Tommaso Scandroglio sull’inserto È vita di Avvenire di oggi (Radicali senza freni: «Stop alle farmacie che obiettano») così commenta:
«La pillola in questione non è un farmaco abortivo, come la Ru486, ma una terapia contraccettiva d’urgenza che va somministrata il prima possibile». È quanto ha dichiarato in merito alla pillola del giorno dopo l’avvocato Filomena Gallo, segretario dell’Associazione radicale Luca Coscioni, alla recente presentazione romana del libro di Chiara Lalli «C’è chi dice no». Dalla leva all’aborto come cambia l’obiezione di coscienza». La Gallo ha affermato che «il farmacista non può fare alcuna obiezione di coscienza, deve limitarsi a somministrare un farmaco che viene peraltro richiesto con regolare prescrizione medica. Non hanno quindi alcun fondamento legale tali dinieghi e nessuna norma li supporta, mentre la mancata somministrazione dei farmaci è un reato civile e penale. È ora di dire basta. Abbiamo così deciso di aiutare le donne a risolvere immediatamente il problema denunciando il fenomeno e mettendo nel nostro sito un modulo di esposto ai farmacisti che negano questo tipo di terapia». Esplicita Emma Bonino: «Per i farmacisti che si rifiutano di somministrare la pillola del giorno dopo, farmaco regolarmente autorizzato dal Servizio sanitario nazionale - ha detto la leader radicale nella stessa occasione - non ci può che essere il ritiro della licenza». I radicali, che promettono «completa assistenza legale», forse ignorano che esiste abbondante letteratura scientifica la quale prova che la pillola del giorno dopo oltre ad avere effetti contraccettivi può esplicare anche una funzione abortiva.
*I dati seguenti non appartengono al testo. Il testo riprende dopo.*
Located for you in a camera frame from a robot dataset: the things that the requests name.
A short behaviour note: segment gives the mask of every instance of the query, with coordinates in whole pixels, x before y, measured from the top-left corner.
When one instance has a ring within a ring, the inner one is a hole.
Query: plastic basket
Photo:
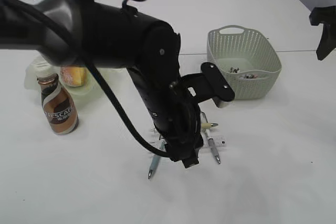
[[[238,28],[243,32],[225,34],[228,28]],[[210,31],[207,55],[208,61],[221,70],[235,91],[235,99],[264,97],[281,71],[279,57],[264,35],[241,26],[225,26]],[[239,72],[232,73],[231,68],[239,68]]]

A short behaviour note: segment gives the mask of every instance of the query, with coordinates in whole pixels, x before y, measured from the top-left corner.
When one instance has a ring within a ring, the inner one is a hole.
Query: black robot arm
[[[0,0],[0,48],[35,49],[53,65],[86,66],[134,138],[188,168],[198,163],[203,145],[198,103],[211,98],[216,103],[231,101],[234,92],[211,63],[202,64],[202,73],[181,77],[180,44],[168,23],[126,4],[115,8],[95,0],[44,0],[30,6]],[[96,67],[127,68],[167,142],[166,152],[138,134]]]

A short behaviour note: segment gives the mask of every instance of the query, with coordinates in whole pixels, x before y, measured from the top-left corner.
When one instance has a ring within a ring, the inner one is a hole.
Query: silver pen
[[[206,115],[203,111],[201,111],[201,114],[206,122],[208,122],[208,119],[206,118]],[[214,139],[211,137],[211,133],[209,129],[205,129],[204,131],[206,138],[208,139],[208,143],[210,146],[210,150],[216,161],[220,164],[221,163],[221,157],[219,156],[218,150],[216,148]]]
[[[162,141],[162,144],[160,146],[160,150],[164,150],[164,145],[165,145],[165,140]],[[154,154],[153,159],[152,159],[152,163],[149,167],[149,171],[148,171],[148,179],[151,179],[151,177],[154,176],[156,169],[158,168],[159,162],[160,162],[161,157],[157,156]]]

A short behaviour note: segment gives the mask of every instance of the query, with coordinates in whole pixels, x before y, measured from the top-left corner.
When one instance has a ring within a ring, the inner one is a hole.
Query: nescafe bottle
[[[41,86],[42,108],[52,130],[57,134],[67,134],[78,125],[78,115],[74,101],[59,82],[52,65],[42,57],[34,62],[37,82]]]

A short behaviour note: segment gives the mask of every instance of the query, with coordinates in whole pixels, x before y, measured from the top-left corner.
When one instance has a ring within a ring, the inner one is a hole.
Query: metal bracket
[[[195,103],[201,103],[212,98],[219,107],[219,102],[234,100],[235,92],[214,64],[203,63],[201,72],[182,77],[182,85],[187,89],[194,89],[195,95],[192,99]]]

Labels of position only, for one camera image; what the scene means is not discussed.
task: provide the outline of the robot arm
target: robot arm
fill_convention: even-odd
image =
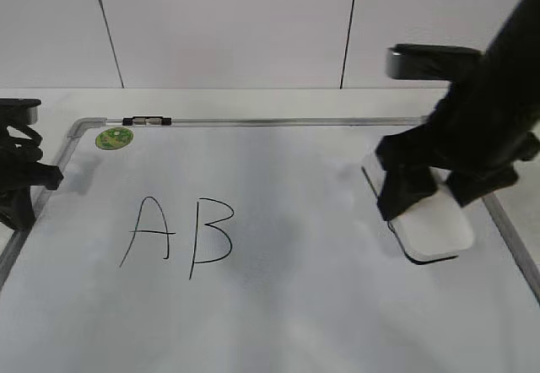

La somministrazione rientra dunque nella disciplina della legge 194 sull’aborto, quindi i farmacisti possono avvalersi del previsto istituto dell’obiezione di coscienza (il corsivo è mio).Sarei curiosa di sapere a quale letteratura scientifica fa riferimento Scandroglio, perché le ultime pubblicazioni da parte delle associazioni mediche sostengono il contrario.
Soprattutto sarei curiosa di sapere dove ha letto nella 194 che anche i farmacisti possono fare obiezione di coscienza. Qual è l’articolo?, perché deve essermi sfuggito.